Page:La Revue blanche, t28, 1902.djvu/313

La bibliothèque libre.
Le texte de cette page a été corrigé et est conforme au fac-similé.

De Don Quichotte à Otero

Béroalde de Verville, ce neveu de Rabelais, de qui l’œuvre pourrait bien être une œuvre posthume de Rabelais lui-même, use d’une comparaison effroyable, grossière et pourtant délicate et précise pour caractériser le génie des divers peuples : il les symbolise chacun par une des différentes espèces de vermine : les Français, à l’esprit sautillant, sont les puces ; les Espagnols… il est bon de savoir qu’il y à trois catégories de poux, et… la troisième, dont le nom ne peut s’écrire, la troisième, écrit en toutes lettres Béroalde, « sont les Espagnols ». Pareille image était présente assurément à l’esprit de Bossuet, quand il décrivit les bataillons carrés et tenaces de l’armée d’Espagne, dans l’Oraison funèbre du prince de Condé.

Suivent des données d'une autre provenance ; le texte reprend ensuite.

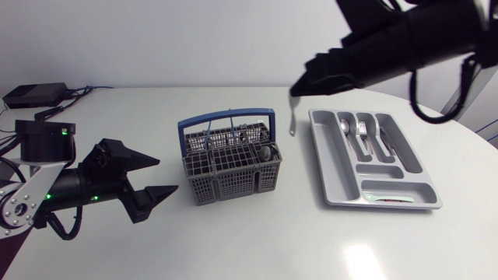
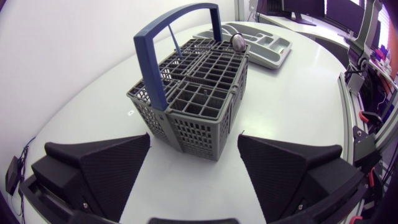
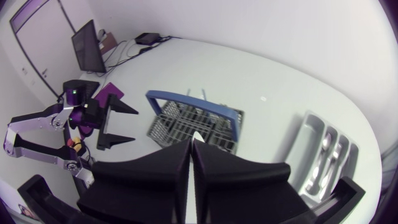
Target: Unload the cutlery basket into the drawer organizer.
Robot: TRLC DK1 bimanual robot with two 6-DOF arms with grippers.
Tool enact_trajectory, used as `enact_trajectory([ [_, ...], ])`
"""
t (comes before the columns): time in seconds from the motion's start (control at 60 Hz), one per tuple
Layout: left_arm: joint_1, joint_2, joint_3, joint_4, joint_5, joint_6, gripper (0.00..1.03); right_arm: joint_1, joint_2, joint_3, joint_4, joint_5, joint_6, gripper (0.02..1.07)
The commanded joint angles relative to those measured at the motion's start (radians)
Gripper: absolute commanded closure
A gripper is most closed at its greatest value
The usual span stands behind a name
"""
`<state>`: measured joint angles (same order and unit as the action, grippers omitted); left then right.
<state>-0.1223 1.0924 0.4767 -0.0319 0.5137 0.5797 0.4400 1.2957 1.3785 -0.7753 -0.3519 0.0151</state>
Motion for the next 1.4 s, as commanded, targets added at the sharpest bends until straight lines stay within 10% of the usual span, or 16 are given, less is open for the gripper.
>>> enact_trajectory([
  [0.0,-0.025,-0.019,0.016,-0.014,-0.015,-0.009,0.06,-0.101,-0.070,-0.065,-0.048,0.004,-0.020,1.01],
  [0.45,-0.083,-0.055,0.037,-0.053,-0.053,-0.030,0.06,-0.672,-0.207,-0.489,0.002,0.134,-0.276,1.01],
  [1.383,-0.077,-0.100,0.046,-0.091,-0.055,-0.032,0.06,-0.469,0.111,-0.736,0.501,0.505,-0.201,0.95],
])
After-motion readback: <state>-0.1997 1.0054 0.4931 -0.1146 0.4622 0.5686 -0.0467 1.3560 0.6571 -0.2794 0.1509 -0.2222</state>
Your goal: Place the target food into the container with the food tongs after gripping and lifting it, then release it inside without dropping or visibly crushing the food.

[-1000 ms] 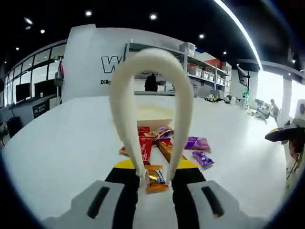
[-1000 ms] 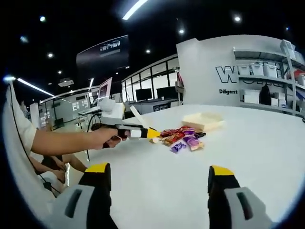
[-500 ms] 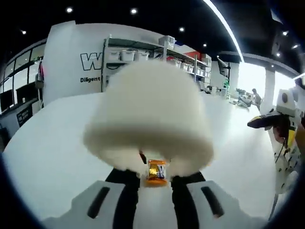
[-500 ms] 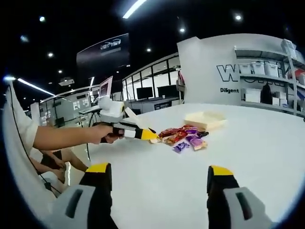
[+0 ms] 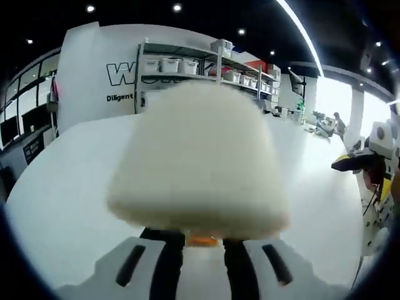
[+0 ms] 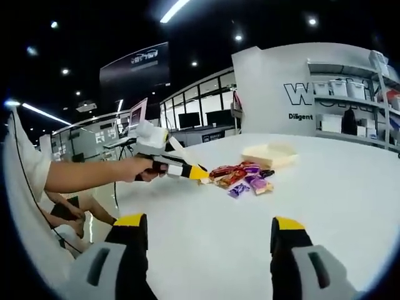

Il ne fallait rien moins qu’une allégorie aussi truculente, de souche aussi vénérable et de si « haulte gresse » pour nous préparer seulement à transcrire le titre du prototype du roman picaresque, le célèbre Taccano Pablos de Buscon, le chef d’œuvre de Quevedo, Pablo de Ségovie[1]. D’aucuns ont prétendu que plusieurs chapitres en étaient dignes d’être mis en parallèle avec Don Quichotte ; au contraire, même dans Don Quichotte, on cherchera en vain un égal grouillement de silhouettes superbement haillonneuses, dont le soleil de Madrid détaille les déchiquetures.

Voici comme se campe un de ces hidalgos que Pablo appelle « cavaliers de hasard, cavaliers creux ou encore cavaliers rustres, cavaliers de crottin, cavaliers exténués, cavaliers canailles et de qui la vocation est l’industrie ».

Comme nous tenons le soleil pour notre ennemi déclaré, parce qu’il découvre nos raccommodages et nos déchirures, nous nous mettons, au matin, jambes ouvertes devant ses rayons et nous suivons, sur notre ombre, celle que font les haillons et effilochures de nos entre-jambes. Avec des ciseaux, nous faisons la barbe à nos chausses. C’est toujours entre les jambes que les culottes susent, nous sommes obligés de tailler des languettes par derrière pour garnir le devant, et nous ne partons par derrière que de pacifiques entailles, car la doublure demeure. Le manteau seul le sait. Nous nous gardons, d’ailleurs, de sortir les jours de vent, de gravir un escalier éclairé ou de monter à cheval.

  1. Quevedo : Pablo de Ségovie ; Éditions de La revue blanche, un vol. in-18 de 288 pp.